** YOUR GOAL **
Comb the records below for the string "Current" and copy each line where it turns up.
[[ AVAILABLE DATA open ]]
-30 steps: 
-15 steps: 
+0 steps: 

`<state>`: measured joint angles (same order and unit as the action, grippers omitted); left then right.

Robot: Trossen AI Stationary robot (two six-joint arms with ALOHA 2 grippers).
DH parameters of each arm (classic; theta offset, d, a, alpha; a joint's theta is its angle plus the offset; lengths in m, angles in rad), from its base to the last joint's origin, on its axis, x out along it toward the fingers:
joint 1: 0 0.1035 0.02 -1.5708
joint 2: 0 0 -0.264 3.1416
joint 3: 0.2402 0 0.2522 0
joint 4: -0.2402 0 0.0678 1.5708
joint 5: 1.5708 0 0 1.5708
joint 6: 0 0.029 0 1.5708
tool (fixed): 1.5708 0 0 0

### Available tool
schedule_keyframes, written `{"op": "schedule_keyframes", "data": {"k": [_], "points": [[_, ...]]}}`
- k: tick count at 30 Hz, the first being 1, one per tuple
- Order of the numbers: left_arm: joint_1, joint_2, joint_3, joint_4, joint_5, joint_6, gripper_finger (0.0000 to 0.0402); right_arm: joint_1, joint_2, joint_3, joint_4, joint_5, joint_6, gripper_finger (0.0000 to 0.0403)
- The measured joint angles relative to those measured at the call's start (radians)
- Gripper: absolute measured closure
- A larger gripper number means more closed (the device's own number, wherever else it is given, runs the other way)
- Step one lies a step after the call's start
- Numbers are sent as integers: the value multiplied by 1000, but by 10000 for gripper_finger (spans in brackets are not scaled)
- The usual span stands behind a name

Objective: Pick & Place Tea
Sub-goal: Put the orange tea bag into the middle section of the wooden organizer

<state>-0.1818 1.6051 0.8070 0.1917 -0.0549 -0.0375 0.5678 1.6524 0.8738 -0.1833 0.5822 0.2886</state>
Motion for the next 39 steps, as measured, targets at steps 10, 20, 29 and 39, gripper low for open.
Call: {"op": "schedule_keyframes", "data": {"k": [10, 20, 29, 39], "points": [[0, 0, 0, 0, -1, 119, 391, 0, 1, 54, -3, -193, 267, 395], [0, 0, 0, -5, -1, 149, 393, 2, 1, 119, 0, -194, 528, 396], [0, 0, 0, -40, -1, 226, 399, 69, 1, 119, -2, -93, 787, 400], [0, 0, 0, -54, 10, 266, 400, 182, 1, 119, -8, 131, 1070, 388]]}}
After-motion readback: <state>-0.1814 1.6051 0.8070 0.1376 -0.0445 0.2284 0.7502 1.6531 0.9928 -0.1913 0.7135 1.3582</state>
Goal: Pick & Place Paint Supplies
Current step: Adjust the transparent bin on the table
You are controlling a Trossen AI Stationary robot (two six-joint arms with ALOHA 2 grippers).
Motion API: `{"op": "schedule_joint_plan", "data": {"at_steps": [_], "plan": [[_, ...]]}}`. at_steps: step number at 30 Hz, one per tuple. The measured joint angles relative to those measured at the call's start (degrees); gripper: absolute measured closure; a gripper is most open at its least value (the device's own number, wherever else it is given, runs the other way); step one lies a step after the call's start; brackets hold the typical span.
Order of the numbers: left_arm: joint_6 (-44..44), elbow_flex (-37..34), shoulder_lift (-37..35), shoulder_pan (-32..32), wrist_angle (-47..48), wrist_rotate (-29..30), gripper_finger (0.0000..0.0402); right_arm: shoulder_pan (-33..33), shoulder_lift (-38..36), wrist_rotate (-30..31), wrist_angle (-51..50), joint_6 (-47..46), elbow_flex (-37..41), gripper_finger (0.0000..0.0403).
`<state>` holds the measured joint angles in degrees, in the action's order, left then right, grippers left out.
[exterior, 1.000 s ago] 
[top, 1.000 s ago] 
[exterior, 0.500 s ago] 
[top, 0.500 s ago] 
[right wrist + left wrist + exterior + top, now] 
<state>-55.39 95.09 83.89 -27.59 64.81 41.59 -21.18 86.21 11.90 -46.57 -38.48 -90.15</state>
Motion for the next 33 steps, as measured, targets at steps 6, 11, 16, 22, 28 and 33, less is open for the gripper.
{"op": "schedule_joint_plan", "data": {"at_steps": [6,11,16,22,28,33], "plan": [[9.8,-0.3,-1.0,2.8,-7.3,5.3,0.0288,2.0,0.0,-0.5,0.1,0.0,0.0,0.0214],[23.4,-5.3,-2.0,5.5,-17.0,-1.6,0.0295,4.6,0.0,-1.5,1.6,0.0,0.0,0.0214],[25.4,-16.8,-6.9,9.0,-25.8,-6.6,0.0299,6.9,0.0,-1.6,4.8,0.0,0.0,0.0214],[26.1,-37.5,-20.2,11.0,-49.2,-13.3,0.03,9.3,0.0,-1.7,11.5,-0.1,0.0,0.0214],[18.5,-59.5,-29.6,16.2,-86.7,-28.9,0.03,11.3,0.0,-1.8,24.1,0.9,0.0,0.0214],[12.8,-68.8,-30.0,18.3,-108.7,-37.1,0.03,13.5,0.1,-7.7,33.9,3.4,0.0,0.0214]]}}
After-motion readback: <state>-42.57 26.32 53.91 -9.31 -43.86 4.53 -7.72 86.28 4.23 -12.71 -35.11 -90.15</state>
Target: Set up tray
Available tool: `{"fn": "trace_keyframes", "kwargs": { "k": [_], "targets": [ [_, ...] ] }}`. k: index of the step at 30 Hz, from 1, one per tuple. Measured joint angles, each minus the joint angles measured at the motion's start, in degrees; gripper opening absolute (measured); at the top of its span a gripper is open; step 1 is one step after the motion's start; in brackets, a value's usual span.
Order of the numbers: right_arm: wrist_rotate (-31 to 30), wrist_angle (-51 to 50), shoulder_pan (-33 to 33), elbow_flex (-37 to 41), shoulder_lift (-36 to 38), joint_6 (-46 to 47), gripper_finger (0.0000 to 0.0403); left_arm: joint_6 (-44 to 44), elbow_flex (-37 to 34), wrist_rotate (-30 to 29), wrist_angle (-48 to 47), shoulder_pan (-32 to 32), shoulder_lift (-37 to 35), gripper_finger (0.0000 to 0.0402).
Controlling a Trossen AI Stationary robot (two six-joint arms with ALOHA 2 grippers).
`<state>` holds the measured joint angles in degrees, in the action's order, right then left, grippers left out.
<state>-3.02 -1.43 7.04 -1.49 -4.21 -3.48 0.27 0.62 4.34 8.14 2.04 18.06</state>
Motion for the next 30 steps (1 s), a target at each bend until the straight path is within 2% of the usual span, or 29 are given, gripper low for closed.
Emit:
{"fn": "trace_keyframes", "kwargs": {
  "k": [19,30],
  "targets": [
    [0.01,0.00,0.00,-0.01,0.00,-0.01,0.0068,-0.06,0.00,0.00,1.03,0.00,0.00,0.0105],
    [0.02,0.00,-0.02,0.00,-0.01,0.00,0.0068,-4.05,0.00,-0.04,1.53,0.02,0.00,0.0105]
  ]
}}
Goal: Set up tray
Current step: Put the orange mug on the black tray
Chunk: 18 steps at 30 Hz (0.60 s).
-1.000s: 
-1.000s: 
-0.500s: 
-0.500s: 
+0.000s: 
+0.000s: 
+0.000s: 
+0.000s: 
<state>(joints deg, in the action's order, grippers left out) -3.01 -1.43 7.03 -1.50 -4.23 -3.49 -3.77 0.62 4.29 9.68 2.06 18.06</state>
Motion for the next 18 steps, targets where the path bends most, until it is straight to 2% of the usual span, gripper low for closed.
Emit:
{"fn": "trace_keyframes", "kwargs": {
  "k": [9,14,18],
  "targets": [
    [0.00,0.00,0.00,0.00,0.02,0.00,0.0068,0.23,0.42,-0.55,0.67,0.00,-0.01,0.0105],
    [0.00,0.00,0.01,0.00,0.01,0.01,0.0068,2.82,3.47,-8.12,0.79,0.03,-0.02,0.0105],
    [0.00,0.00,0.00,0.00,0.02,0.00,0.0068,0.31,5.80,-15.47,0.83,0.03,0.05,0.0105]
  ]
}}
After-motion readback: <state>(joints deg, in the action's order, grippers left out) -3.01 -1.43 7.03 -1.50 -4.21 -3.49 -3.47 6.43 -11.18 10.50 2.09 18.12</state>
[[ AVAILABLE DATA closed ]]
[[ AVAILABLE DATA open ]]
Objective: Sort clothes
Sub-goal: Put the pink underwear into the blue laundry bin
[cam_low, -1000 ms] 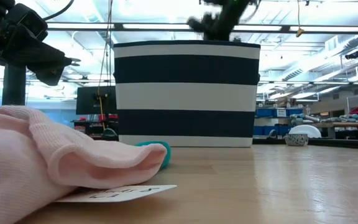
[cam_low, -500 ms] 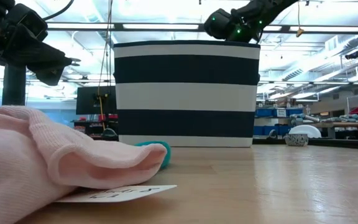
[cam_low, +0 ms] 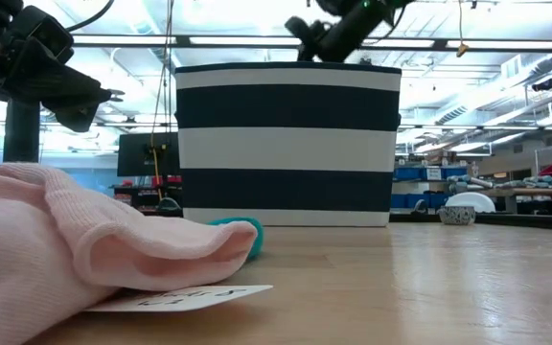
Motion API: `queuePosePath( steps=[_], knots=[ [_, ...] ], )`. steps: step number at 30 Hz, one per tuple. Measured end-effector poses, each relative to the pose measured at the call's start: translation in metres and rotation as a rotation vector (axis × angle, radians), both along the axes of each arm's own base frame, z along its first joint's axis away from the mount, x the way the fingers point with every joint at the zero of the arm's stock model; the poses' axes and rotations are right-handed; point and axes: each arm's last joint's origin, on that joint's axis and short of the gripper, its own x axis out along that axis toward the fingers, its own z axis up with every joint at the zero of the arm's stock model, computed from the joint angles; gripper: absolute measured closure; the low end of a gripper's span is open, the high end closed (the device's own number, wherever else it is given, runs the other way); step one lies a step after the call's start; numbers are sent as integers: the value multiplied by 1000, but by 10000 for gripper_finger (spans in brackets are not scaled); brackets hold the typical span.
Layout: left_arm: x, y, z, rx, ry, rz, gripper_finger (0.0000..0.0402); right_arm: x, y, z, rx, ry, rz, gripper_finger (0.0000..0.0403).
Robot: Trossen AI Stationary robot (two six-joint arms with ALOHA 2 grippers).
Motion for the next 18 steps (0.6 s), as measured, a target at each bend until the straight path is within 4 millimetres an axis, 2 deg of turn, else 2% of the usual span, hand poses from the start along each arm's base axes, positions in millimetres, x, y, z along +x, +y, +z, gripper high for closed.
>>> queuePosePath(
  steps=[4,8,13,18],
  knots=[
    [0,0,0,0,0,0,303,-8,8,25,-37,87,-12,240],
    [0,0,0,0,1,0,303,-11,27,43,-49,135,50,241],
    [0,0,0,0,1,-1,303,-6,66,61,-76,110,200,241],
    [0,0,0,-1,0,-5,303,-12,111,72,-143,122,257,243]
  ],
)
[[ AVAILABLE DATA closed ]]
** RESPONSE AREA **
Current step: Adjust the transparent bin on the table
Current step: Put the orange mug on the black tray

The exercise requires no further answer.